Estudos recentes mostram que o uso excessivo de redes sociais e jogos online pode aumentar casos de ansiedade, depressão e isolamento social entre adolescentes. No Brasil, onde 90% dos jovens entre 15 e 24 anos acessam a internet diariamente, de acordo com o IBGE, o impacto é evidente. Escolas relatam queda no desempenho acadêmico e aumento de comportamentos impulsivos. “Estamos criando uma geração refém da tela, enquanto valores como família e convivência ficam em segundo plano”, alerta o psicólogo Roberto Almeida, que estuda o tema há uma década. Ele defende que pais e educadores limitem o uso de tecnologia e incentivem atividades ao ar livre e diálogo familiar.

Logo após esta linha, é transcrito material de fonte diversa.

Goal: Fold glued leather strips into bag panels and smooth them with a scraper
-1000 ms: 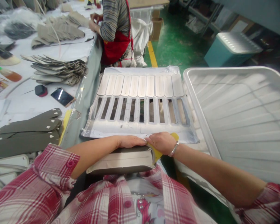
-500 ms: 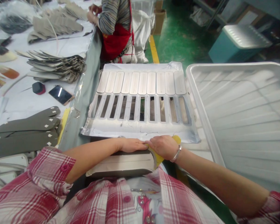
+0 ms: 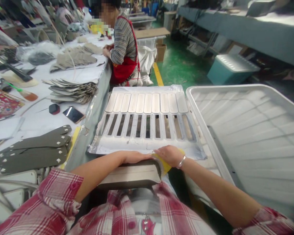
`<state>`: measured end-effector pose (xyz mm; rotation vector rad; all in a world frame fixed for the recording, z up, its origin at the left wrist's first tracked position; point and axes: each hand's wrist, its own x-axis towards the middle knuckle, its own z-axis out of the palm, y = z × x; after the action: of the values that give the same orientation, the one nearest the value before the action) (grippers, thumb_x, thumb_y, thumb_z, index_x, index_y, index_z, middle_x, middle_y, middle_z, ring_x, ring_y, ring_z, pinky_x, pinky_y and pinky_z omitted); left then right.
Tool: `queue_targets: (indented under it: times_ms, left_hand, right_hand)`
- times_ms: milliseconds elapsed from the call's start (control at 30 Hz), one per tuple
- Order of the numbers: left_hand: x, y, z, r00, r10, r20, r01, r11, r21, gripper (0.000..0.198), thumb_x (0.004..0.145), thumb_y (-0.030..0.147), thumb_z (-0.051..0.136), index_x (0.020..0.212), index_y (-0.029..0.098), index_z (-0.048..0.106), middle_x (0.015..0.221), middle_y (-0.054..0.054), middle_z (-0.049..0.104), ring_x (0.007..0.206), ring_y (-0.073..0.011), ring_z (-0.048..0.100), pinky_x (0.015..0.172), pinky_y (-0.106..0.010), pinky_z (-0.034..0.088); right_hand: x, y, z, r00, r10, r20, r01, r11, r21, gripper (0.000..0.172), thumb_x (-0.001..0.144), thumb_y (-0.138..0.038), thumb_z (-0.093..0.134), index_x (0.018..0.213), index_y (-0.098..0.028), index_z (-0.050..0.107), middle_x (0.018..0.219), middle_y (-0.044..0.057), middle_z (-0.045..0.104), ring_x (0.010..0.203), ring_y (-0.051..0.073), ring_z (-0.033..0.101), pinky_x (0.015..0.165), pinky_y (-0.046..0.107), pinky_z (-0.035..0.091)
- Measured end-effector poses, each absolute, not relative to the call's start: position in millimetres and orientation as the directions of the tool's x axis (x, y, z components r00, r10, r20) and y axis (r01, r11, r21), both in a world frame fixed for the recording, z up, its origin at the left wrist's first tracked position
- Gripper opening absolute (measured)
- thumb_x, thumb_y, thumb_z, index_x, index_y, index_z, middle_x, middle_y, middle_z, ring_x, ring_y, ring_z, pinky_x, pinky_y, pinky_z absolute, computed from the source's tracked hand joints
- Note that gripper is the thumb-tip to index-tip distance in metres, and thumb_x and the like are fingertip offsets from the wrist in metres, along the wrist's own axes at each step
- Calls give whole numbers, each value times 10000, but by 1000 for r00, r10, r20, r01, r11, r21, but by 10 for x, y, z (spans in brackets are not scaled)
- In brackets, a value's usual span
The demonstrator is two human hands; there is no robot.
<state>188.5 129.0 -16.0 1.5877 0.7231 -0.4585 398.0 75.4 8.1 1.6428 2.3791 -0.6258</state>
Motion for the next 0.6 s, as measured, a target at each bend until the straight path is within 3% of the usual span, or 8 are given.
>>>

A Brasil Paralelo destaca que o problema não é apenas tecnológico, mas cultural. A ausência de políticas públicas eficazes para promover a saúde mental nas escolas e a falta de campanhas de conscientização agravam a situação. Enquanto o governo federal foca em pautas ideológicas, a juventude brasileira enfrenta uma crise silenciosa, com consequências que podem marcar uma geração.